Номер встречает прохладой и свежестью. Освободившись от одежды, вхожу в ванную комнату, как старик. С иронией замечаю, что в отражении зеркала появляется вполне молодой мужчина. Вероятно, я устал не снаружи, а внутри. Душ помогает прийти в себя, но не до конца. Остаются две вещи, которые действительно помогут уснуть.
Надеясь, что Имо уже не спит, я сажусь на кровать, и хватаю сотовый с прикроватной тумбы. Найдя нужный номер, решаюсь позвонить впервые, после начала операции.
— Айгу*.(Боже) Наконец-то.
— Имо… — на лице появляется искренняя улыбка, а в груди развязывается узел.

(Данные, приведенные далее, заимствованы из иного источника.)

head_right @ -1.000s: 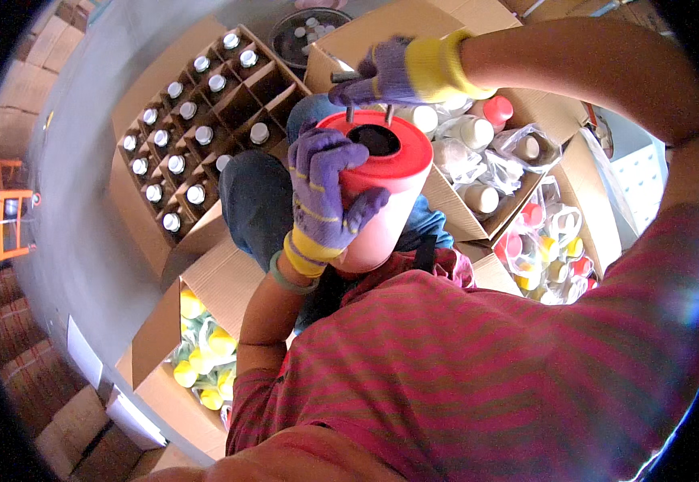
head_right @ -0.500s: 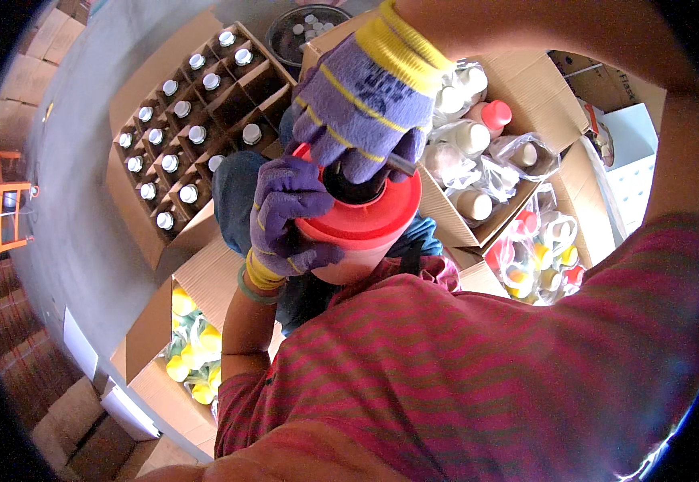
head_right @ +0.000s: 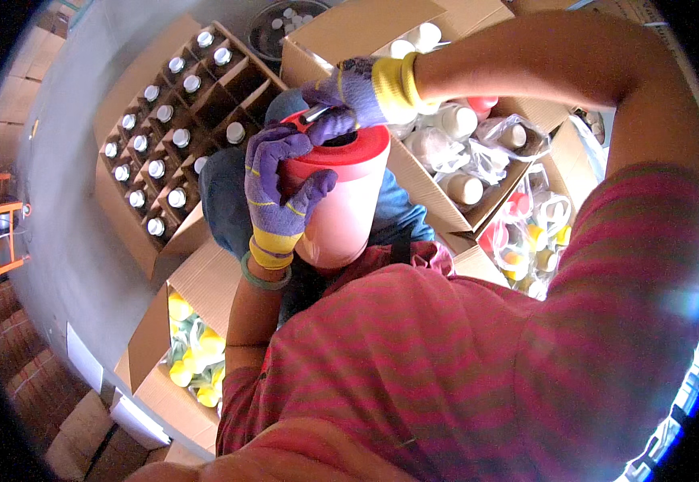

Становится легче дышать, легче видеть и легче слышать. Я хочу узнать, как Ханна, и ее успехи с мозаикой. Желание услышать о дочери скребет в груди. Оно отрезвит, и я смогу выбросить все из головы. Смогу перестать вести себя легкомысленно и безответственно.
— Как там Ханна? Вы получили перевод? Все в порядке? — слишком сбивчиво спрашиваю, не успевая успокоить голос.
— Конечно, получили, Сан. Но… Что случилось? У тебя странный голос, — ее тон немедленно меняется. Она чувствует меня, и понимает с полуслова. — Ты не ранен? Снова избили? Или опять сунулся в самое пекло? Сколько раз я тебе говорила. Береги себя. О дочери подумай, ей не деньги от тебя нужны.
— Успокойтесь, Имо. Я сыт, и даже стал довольно упитан. Там, где я сейчас… — вспоминая черепаший суп на ужин, я довольно хмыкаю. — Здесь кормят не хуже, чем в закусочной у Джихи. Даже черепашьего супчика поел.
— Небеса, спасибо. Ты меня успокоил. Теперь слышу, что не врешь.
— Не вру, — тихо отвечаю, а взгляд, словно магнитом тянет посмотреть на окна за спиной.
Сопоставив время, я почти поднимаюсь, но взяв себя в руки, остаюсь сидеть на кровати. Нельзя это продолжать. Нельзя, иначе ничем хорошим это не закончится. Я военный при исполнении, я обязан думать о задаче, а не о женщине, которая лишила покоя. Она украла его, а я превратился в сталкера.
Сжимаю простыни в кулак, ощущая насколько жестока судьба. Она и здесь поиздевалась надо мной. Дала то, перед чем невозможно устоять, в момент, когда я должен выбирать: выжить, или выжить любой ценой.
Пока я борюсь с собой, Имо продолжает допрос:
— И все равно тебя что-то тревожит. Ты бы не стал звонить в такой час, да еще и вовремя работы. Ты же сам предупреждал не переживать, если не позвонишь. Так что случилось?
Случилось? Да, наверное, это произошло впервые за столько лет. Я ощутил, что предатель, и наглый лгун, ведь разговаривая с матерью своей покойной жены, смею думать о другой женщине.
Повернувшись, я сощуриваюсь, замечая, как в окнах напротив загорается свет. Вера… Да, я узнал, как ее зовут сразу в то утро в конференц-зале. И стало только хуже. Теперь у моего предательства есть имя. У моего греха появилось название.
— Сан? Ты вообще собираешься говорить со старушкой, которую разбудил в пять утра?
— Имо… — начинаю, но понимаю, каким лицемерием занимаюсь.
Резко отворачиваюсь, выбрасывая из головы картину за спиной. Это неправильно. Я понимаю, чего хочу, но знаю, что прикоснувшись к этой женщине, действительно предам другую. Такое происходит впервые за все десять лет одиночества. Когда смотрел на женщин, спал с ними, или просто разговаривал, — ни разу не чувствовал стыд. Как любой другой здоровый мужчина, я хочу физической близости. Она была необходима всегда. Но не сейчас… Сейчас я чувствую стыд. Потому что хочу не просто секса с женщиной в окнах напротив. Я хочу ее. Всю, целиком, а не только ее тело. Хочу знать, почему она невольно улыбается, когда меня видит, а потом прячет улыбку, быстро отворачиваясь.